## Directions
For the listing that follows, give again exactly the lines from the one with "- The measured" to the one with "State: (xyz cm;", including both.

## Material shown
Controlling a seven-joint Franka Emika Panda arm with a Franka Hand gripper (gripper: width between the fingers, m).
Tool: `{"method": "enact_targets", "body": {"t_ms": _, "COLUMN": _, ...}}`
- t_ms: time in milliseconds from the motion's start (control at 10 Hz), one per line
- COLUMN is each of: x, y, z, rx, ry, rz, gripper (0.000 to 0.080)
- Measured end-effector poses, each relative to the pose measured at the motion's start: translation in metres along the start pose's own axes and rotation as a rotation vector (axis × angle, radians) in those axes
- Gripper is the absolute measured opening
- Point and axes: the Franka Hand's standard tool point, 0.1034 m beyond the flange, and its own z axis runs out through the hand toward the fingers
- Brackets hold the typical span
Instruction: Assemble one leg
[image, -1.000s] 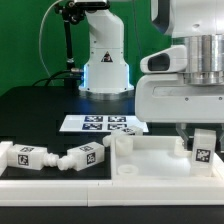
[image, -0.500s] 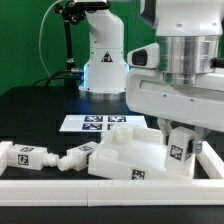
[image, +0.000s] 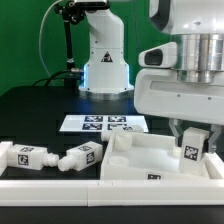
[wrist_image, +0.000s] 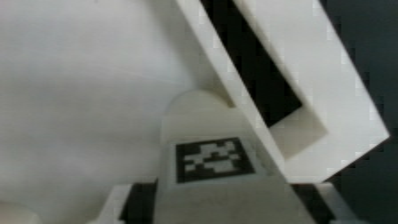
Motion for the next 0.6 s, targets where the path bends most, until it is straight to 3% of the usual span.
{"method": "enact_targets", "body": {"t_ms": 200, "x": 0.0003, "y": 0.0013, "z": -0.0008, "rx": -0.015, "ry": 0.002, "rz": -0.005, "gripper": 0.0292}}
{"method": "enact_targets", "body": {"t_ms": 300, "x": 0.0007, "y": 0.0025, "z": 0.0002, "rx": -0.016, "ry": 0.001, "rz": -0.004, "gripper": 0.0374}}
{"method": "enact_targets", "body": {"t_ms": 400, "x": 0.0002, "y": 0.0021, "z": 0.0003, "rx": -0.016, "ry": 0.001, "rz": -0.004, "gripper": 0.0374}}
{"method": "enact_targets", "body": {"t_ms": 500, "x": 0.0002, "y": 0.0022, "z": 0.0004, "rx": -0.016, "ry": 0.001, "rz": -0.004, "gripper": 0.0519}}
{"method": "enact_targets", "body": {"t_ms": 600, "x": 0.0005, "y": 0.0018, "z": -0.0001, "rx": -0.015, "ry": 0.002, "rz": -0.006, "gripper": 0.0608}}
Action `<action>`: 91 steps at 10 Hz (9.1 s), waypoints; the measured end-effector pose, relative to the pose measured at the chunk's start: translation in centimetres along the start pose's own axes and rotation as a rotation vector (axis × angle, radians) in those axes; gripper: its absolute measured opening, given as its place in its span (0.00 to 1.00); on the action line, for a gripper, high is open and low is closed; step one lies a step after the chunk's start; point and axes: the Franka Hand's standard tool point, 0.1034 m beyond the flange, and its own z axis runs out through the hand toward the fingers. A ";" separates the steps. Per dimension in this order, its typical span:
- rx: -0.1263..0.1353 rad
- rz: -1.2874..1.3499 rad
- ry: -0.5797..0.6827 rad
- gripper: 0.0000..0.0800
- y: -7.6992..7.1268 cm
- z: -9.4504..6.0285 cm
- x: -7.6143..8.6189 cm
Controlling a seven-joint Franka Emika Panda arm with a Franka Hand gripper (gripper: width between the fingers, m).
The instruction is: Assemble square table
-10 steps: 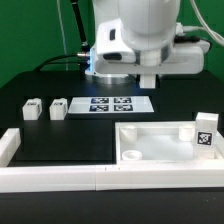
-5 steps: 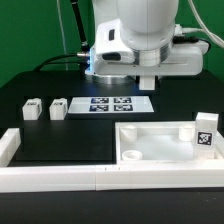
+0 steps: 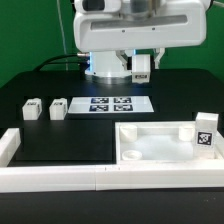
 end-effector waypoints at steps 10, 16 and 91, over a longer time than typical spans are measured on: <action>-0.052 0.038 0.775 0.36 1.6 -1.2 8.3; -0.083 0.036 0.818 0.36 2.2 0.6 8.6; 0.052 0.346 0.455 0.81 1.2 3.4 10.4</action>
Offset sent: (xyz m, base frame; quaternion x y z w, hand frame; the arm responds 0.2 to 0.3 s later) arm 0.0000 0.0000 0.0000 0.0000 0.1938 0.0000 0.9810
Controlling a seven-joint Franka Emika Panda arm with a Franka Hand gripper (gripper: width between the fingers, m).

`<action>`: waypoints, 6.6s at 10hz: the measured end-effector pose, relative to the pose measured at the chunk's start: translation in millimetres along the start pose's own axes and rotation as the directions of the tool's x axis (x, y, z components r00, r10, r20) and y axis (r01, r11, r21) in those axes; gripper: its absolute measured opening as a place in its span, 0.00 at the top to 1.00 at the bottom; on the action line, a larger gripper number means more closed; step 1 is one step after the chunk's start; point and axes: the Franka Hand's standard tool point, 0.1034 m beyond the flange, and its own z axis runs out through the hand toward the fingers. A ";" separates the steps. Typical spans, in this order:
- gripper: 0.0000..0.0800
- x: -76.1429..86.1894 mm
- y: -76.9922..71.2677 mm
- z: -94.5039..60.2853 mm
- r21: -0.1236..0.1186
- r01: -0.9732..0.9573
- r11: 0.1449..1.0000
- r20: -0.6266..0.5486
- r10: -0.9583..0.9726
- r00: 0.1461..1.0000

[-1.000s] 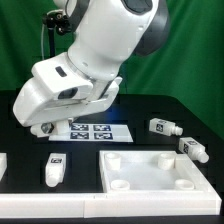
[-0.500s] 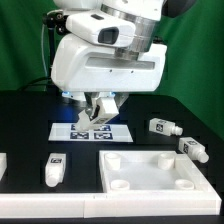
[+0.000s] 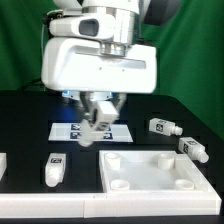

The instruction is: Assemble one leg

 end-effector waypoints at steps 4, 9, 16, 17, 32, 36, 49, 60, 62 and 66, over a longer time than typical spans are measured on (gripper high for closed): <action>0.64 88.9 -37.0 -7.2 0.066 -0.164 0.984 -0.199 0.174 0.964; 0.64 79.7 -38.5 4.6 -0.061 -0.158 0.986 -0.402 0.120 0.908; 0.64 99.5 -89.5 18.7 0.034 -0.226 0.974 -0.405 0.220 0.888; 0.64 84.8 -90.7 27.4 0.044 -0.241 0.970 -0.395 0.238 0.887; 0.64 86.6 -117.8 54.2 0.113 -0.253 0.961 -0.384 0.277 0.881; 0.64 87.4 -117.2 54.5 0.094 -0.258 0.961 -0.426 0.273 0.862; 0.19 74.0 -122.7 51.2 0.252 -0.432 0.866 0.041 0.436 0.899; 0.19 75.7 -124.8 54.7 0.197 -0.494 0.847 0.145 0.473 0.869; 0.33 75.5 -124.8 54.9 0.195 -0.516 0.834 0.151 0.494 0.856; 0.63 74.2 -123.3 55.9 0.155 -0.709 0.688 0.196 0.682 0.704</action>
Offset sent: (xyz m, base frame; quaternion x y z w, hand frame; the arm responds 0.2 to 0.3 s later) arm 0.0696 0.0673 0.0479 -0.0166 0.0989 0.1371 0.9855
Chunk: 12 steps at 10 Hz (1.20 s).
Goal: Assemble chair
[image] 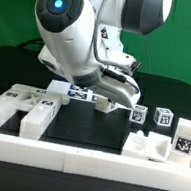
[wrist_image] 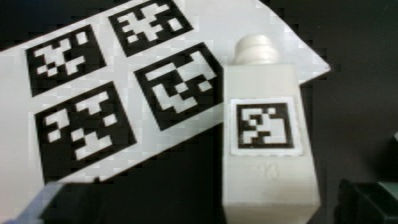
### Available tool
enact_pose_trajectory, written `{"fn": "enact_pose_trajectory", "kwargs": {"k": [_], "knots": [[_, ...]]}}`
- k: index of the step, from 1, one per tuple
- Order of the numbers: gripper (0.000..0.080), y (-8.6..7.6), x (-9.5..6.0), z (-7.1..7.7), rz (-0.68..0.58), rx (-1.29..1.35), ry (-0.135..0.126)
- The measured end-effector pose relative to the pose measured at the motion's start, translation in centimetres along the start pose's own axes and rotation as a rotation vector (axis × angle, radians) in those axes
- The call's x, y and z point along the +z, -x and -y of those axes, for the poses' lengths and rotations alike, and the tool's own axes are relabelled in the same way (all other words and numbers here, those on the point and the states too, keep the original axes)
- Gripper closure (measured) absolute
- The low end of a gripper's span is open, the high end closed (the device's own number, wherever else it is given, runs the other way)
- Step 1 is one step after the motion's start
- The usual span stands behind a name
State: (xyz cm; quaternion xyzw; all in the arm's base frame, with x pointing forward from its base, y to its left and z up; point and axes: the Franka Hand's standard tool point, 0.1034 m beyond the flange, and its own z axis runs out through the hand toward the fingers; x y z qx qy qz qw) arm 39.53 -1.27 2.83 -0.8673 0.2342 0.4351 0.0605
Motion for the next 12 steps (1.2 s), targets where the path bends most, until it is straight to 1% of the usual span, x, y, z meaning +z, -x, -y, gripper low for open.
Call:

## Answer space
- The measured end-effector pose relative to the pose measured at the motion's start, translation in centimetres along the start pose's own axes and rotation as a rotation vector (axis × angle, radians) in those axes
- The call's x, y and z point along the +z, -x and -y of those axes, for the poses' lengths and rotations alike, and the tool's own axes are relabelled in the same way (all other words and numbers here, those on the point and the states too, keep the original axes)
- Gripper closure (measured) absolute
- The low end of a gripper's span is open, the high end closed (the device's own number, wherever else it is given, runs the other way)
- Step 1 is one step after the motion's start
- The usual span stands behind a name
State: (xyz cm; quaternion xyzw; all in the arm's base frame, with x pointing forward from its base, y to its left and z up; point and axes: the Franka Hand's standard tool point, 0.1034 m beyond the flange, and its own z axis runs out through the hand toward the fingers; x y z qx qy qz qw) arm 39.53 -1.27 2.83 -0.8673 0.2342 0.4351 0.0605

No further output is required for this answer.